Over those years, not only have I lost touch with a number of friends - and I do apologize for that to those who have suffered - but I've changed as a person.  I've taken triathlon on not just as a hobby, but as a lifestyle.  I don't dabble in a few every year.  My year is scheduled around my races.  My yearly vacations are taken so that I can travel to races.  I've adjusted my diet so many times that I've gone from eating frozen dinners to becoming a lover of farmer's markets and a vegetarian for over a year.  I've embraced my morning person attitude.  If I could be in bed by 9:30p every night so I'd be up at 5:30a every morning, I would!  I've gone from lab researcher to full time coach. 

Since 2011, I have changed.  I've changed a lot.  We all do.  I thought about that a lot as I was driving home from Rev3 Cedar Point last week and listening to Scott Jurek's book "Eat and Run."  In the end, I came to one very large conclusion.

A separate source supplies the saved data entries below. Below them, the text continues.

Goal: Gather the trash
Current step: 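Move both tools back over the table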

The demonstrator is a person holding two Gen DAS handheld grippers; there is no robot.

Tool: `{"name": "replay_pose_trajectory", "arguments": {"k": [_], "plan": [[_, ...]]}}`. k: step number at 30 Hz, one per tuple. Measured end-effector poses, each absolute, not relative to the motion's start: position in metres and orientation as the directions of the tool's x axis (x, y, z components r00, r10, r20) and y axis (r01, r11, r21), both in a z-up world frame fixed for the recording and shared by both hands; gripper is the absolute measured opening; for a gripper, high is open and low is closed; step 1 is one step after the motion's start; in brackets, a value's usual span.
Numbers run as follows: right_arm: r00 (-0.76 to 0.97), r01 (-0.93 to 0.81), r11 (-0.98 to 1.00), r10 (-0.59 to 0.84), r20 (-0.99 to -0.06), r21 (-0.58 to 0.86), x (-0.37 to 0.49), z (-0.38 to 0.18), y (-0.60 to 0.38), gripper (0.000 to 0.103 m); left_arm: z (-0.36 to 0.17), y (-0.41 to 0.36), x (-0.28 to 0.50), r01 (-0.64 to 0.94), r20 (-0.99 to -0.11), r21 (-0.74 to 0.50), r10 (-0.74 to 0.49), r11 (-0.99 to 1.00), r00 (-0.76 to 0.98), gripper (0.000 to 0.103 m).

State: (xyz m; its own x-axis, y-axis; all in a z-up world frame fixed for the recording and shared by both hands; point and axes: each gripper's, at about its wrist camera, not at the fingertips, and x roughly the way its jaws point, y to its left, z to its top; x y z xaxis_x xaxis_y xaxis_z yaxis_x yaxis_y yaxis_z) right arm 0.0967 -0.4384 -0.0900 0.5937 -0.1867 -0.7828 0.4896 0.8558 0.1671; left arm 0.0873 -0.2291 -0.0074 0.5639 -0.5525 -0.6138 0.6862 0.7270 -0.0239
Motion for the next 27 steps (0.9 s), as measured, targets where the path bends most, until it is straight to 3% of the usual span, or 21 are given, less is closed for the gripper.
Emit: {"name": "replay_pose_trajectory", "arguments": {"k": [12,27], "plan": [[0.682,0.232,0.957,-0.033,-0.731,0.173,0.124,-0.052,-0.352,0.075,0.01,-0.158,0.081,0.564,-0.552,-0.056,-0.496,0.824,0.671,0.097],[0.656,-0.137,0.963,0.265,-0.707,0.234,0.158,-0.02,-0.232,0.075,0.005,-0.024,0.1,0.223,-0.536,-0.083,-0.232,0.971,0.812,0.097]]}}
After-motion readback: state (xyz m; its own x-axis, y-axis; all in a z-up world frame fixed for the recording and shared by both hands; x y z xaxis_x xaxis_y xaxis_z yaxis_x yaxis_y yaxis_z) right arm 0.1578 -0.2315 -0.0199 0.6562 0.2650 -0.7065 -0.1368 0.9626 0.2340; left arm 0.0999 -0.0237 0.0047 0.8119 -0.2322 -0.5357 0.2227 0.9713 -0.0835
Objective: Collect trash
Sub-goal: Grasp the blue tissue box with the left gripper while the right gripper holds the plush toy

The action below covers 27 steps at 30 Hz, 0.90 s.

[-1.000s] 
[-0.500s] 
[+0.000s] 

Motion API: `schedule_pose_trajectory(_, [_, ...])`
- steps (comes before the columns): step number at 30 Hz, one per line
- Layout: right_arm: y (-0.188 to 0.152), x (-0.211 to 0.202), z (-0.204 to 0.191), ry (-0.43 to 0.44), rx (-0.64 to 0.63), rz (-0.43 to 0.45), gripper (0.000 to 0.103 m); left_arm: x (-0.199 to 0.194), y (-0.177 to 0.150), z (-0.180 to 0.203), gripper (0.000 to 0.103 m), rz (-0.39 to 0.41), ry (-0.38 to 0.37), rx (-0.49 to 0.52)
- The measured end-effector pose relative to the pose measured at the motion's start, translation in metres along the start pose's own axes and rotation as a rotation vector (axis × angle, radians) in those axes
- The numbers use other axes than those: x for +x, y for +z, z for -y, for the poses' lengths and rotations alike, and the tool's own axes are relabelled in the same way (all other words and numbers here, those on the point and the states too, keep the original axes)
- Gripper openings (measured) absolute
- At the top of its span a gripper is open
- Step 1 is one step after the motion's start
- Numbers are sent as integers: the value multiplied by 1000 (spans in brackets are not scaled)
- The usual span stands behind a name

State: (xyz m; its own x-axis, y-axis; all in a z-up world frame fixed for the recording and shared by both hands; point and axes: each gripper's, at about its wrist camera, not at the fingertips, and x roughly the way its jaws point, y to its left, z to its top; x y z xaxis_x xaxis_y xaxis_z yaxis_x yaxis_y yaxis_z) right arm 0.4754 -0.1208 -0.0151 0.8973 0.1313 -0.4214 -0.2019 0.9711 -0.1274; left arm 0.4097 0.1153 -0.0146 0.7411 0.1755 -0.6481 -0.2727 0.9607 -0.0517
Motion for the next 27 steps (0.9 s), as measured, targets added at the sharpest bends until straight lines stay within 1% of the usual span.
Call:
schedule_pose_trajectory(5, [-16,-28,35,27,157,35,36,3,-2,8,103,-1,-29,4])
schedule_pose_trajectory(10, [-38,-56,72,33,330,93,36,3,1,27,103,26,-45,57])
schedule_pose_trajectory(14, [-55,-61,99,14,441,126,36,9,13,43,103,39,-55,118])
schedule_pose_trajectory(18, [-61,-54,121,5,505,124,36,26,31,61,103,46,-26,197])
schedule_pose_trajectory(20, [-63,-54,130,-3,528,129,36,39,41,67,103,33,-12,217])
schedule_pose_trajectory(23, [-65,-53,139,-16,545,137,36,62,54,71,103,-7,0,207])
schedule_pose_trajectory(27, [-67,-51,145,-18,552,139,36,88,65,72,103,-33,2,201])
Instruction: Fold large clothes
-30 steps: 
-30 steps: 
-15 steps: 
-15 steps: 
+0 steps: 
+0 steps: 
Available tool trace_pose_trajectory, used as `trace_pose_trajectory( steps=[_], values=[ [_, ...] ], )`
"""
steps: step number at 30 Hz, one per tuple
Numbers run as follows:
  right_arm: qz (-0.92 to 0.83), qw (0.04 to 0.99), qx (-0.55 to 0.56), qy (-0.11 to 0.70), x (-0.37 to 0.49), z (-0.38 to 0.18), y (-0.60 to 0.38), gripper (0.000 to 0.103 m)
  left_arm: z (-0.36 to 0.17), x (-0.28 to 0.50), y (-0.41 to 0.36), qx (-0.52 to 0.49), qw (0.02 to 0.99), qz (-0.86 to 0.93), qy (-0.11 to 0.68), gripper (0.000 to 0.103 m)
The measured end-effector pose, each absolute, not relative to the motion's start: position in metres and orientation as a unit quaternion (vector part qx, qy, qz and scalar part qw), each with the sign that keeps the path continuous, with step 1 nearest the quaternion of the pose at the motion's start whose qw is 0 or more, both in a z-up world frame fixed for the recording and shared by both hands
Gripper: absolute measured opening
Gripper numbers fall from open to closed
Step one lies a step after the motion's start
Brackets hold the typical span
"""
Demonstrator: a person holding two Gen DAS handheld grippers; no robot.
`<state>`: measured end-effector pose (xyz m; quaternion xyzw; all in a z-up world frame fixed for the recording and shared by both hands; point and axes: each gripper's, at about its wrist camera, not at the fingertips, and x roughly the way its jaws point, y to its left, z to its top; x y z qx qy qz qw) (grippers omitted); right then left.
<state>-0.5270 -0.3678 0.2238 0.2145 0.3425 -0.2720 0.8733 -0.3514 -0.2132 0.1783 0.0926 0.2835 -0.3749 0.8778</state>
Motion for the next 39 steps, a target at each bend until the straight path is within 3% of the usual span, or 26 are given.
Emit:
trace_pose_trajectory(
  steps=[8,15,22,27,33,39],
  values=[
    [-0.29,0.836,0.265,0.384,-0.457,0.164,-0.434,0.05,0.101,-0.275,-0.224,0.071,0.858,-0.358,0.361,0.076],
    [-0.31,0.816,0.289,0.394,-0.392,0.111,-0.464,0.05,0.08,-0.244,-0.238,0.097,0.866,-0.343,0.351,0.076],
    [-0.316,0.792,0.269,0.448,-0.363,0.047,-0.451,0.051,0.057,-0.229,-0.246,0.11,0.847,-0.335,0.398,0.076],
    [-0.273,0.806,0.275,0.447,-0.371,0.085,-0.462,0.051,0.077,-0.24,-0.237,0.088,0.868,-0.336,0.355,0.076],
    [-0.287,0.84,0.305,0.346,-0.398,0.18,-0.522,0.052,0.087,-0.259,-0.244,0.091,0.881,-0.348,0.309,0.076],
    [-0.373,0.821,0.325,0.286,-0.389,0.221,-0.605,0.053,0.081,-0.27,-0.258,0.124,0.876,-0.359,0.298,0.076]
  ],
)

I am no longer apologizing.

I am not sorry about missing late night parties. 
I am not sorry about skipping eating out.
I am not sorry about having to fit in my sometimes very long workouts.
I am not sorry for being tired and wanting to take a nap or stay home.
If you ask me "can you just not do or move that workout?," it does not phase me to tell you "No."
My socializing consists of pre/post-race, group OWSs on Fridays, track workouts, and meeting up for a long ride/run.

I very much enjoy how I've changed my life.  What started out as a new hobby and small ambition has morphed into a true focal point in my life and I refuse to apologize for that any longer. 

So as I move into my off season where I have more time, more flexibility, and less scheduled items on the to do list, I will continue to be in bed early, up early, cook at home, be a vegetarian, and be active.  If you have an issue with that, then that's too bad.  This is my life.  I'm going to live it the way I want to.



1.  Have you found that any particular hobby has altered your life?
Triathlon has COMPLETELY changed my life and I wouldn't have it any other way.

2.  Do you take the off season to "let loose" or lead a somewhat alternative lifestyle?
I used to lead a different life in the off season. 

3.  Have you ever made an apology in order to maintain an athletic endeavor?
Yes, I have.  At first it was against my typical schedule, but at this point most people have come to assume that I have a workout, bedtime, or the like.  It's much easier now that I've been in this lifestyle for a number of years.